Peter Camenzind raconte son enfance dans le petit village pauvre de Nimikon, son adolescence turbulente au collège, son premier amour avec la fille d’un avocat, Rose Girtanner, sa tendre amitié pour Richard, étudiant joueur de piano, la peintre Ermina Agglietti, Elisabeth une fille peu belle que Peter trouve progressivement jolie, la veuve Annunciata Nardini vendeuse de fruits et légumes et l’infirme Boppi.

Nombreux thèmes dans ce livre : la nature, l’affection, l’amitié, le vin, les voyages, la marche, la solitude, l’argent.

Genre biographie romancée, agréable à lire.
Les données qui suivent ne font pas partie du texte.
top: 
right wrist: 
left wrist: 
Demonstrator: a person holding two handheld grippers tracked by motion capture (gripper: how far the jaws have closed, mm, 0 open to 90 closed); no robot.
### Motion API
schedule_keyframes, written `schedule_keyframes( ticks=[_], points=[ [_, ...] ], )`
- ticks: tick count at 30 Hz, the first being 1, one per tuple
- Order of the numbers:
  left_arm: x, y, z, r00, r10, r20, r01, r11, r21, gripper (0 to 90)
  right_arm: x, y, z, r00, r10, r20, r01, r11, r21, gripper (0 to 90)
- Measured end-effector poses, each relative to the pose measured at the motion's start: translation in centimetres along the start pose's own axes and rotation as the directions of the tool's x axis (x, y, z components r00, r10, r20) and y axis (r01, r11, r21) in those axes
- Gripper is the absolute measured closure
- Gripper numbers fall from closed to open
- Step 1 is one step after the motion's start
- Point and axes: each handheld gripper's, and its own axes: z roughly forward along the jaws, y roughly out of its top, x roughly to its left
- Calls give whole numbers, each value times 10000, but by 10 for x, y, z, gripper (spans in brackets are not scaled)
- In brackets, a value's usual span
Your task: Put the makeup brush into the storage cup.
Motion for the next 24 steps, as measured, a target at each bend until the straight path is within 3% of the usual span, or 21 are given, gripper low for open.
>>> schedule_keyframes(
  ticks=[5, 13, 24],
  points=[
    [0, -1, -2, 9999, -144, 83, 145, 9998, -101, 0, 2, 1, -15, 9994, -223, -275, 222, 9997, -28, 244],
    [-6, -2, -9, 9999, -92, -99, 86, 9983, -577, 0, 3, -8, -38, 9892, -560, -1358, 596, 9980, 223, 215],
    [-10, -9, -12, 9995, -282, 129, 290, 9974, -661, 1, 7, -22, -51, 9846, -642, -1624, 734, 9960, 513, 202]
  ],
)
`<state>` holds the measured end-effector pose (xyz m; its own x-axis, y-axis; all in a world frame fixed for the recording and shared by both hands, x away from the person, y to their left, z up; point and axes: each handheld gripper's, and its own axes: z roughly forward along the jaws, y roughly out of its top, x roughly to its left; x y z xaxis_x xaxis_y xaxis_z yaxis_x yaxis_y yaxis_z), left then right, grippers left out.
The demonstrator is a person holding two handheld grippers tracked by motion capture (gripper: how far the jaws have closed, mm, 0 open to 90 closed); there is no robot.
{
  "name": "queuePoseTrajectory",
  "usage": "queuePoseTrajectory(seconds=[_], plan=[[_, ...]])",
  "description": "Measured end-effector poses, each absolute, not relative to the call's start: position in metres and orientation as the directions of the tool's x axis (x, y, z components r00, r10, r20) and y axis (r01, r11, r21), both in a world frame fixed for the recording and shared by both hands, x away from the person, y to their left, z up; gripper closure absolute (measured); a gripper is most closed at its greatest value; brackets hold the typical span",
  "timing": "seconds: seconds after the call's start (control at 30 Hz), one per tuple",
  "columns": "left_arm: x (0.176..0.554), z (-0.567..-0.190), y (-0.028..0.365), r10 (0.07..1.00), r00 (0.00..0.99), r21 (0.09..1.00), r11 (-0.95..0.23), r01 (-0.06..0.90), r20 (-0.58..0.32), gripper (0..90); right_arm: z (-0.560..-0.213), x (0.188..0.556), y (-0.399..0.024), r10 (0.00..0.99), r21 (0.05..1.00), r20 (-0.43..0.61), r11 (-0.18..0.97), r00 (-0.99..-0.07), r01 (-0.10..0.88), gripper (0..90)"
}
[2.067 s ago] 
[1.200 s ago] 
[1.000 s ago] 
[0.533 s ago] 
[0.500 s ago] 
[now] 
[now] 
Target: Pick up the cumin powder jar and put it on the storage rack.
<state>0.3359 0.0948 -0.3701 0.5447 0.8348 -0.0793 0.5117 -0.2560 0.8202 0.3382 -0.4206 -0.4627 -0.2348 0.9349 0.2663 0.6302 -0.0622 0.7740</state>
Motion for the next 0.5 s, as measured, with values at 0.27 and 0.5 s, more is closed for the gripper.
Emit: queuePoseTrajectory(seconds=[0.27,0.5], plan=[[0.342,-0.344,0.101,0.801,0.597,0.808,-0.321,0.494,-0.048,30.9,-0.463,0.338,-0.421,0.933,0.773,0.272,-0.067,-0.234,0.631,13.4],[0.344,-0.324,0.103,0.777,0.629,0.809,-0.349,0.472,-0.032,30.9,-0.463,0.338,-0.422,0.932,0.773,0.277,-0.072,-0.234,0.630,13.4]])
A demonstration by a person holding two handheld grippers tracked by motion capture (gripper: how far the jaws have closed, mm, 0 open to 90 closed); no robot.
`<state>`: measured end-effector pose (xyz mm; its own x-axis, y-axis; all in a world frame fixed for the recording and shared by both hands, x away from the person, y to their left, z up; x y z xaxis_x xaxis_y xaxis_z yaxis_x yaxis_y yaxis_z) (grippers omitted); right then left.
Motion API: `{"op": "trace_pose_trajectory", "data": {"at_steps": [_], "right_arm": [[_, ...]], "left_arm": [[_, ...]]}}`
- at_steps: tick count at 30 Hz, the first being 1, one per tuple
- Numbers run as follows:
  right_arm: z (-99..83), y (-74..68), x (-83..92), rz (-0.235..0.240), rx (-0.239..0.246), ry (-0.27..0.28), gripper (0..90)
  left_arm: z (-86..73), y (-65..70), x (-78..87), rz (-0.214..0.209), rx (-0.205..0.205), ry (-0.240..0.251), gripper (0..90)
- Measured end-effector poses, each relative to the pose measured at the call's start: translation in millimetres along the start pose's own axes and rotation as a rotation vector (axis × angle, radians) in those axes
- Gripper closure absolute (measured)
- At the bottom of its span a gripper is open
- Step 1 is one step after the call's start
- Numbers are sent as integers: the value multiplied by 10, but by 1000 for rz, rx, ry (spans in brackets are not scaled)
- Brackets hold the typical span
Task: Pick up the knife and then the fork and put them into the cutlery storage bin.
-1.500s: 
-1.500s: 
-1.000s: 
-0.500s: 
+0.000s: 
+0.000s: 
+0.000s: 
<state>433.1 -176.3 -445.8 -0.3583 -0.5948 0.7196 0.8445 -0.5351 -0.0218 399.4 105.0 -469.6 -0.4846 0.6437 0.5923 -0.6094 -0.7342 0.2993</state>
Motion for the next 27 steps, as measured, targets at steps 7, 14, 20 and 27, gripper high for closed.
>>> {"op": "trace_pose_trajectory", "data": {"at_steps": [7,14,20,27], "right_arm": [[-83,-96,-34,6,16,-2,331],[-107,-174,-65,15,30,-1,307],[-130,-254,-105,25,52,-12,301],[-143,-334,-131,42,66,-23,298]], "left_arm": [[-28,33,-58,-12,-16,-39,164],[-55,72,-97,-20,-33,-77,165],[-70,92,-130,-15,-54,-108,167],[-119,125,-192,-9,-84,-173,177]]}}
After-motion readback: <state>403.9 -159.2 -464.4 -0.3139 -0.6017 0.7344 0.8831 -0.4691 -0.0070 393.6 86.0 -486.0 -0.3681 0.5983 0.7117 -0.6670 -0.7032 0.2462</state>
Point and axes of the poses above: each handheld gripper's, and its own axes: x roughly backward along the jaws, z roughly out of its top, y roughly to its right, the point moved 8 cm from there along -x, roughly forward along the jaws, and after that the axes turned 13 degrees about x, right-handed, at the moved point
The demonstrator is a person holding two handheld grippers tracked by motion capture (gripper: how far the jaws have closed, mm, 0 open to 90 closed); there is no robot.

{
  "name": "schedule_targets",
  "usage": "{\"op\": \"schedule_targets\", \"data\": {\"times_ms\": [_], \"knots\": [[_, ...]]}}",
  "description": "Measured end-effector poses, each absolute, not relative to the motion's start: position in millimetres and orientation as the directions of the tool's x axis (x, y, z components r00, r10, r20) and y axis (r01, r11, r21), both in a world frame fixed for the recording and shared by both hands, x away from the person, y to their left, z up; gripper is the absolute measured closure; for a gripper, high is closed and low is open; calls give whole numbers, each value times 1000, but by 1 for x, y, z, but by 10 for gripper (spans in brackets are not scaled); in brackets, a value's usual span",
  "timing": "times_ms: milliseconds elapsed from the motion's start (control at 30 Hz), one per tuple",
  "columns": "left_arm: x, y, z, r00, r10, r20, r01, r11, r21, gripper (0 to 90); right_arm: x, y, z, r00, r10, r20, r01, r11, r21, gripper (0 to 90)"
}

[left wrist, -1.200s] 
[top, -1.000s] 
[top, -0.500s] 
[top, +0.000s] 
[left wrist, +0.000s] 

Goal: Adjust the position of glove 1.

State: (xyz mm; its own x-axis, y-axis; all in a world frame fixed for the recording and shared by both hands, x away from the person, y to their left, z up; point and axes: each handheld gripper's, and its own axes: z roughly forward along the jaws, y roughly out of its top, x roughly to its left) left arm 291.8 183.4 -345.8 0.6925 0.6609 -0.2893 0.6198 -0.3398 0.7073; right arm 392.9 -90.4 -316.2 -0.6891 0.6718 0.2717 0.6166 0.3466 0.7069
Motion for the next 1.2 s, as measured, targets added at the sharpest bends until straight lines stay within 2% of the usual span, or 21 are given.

Hermann Hesse se met à la place de Peter Camenzind si bien qu’on en vient à croire que l’auteur, lui-même, nous raconte son histoire personnelle. Ce qui lui permet de prendre quelques libertés avec ses souvenirs. Plusieurs transitions très réussies. Impression de souffle puissant.

Beaucoup de mots pour rendre les descriptions plus évidentes ; elles deviennent quelque peu abstraites. Hermann Hesse tente de créer une atmosphère psychologique. Texte étoffé, condensé. Ambiance chargée, lourde. Peu de dialogues.

À chaque fois qu’il peut se produire un événement nouveau dans sa vie, déception pour Peter, sauf pour l’argent. Il en trouve toujours en rédigeant des articles pour les journaux. On dirait que ça pousse dans la nature.

Balzac nomme les plantes, les fleurs. Hermann Hesse les décrit d’une autre façon, finement. Il ne les nomme pas, il en fait une description romantique.
Coup de cœur assez bon : 8/10.

Membre : Verdun

Hesse, Hermann. Peter Camenzind, Éditions Calmann-Lévy, 1903, 1950, 160 pages.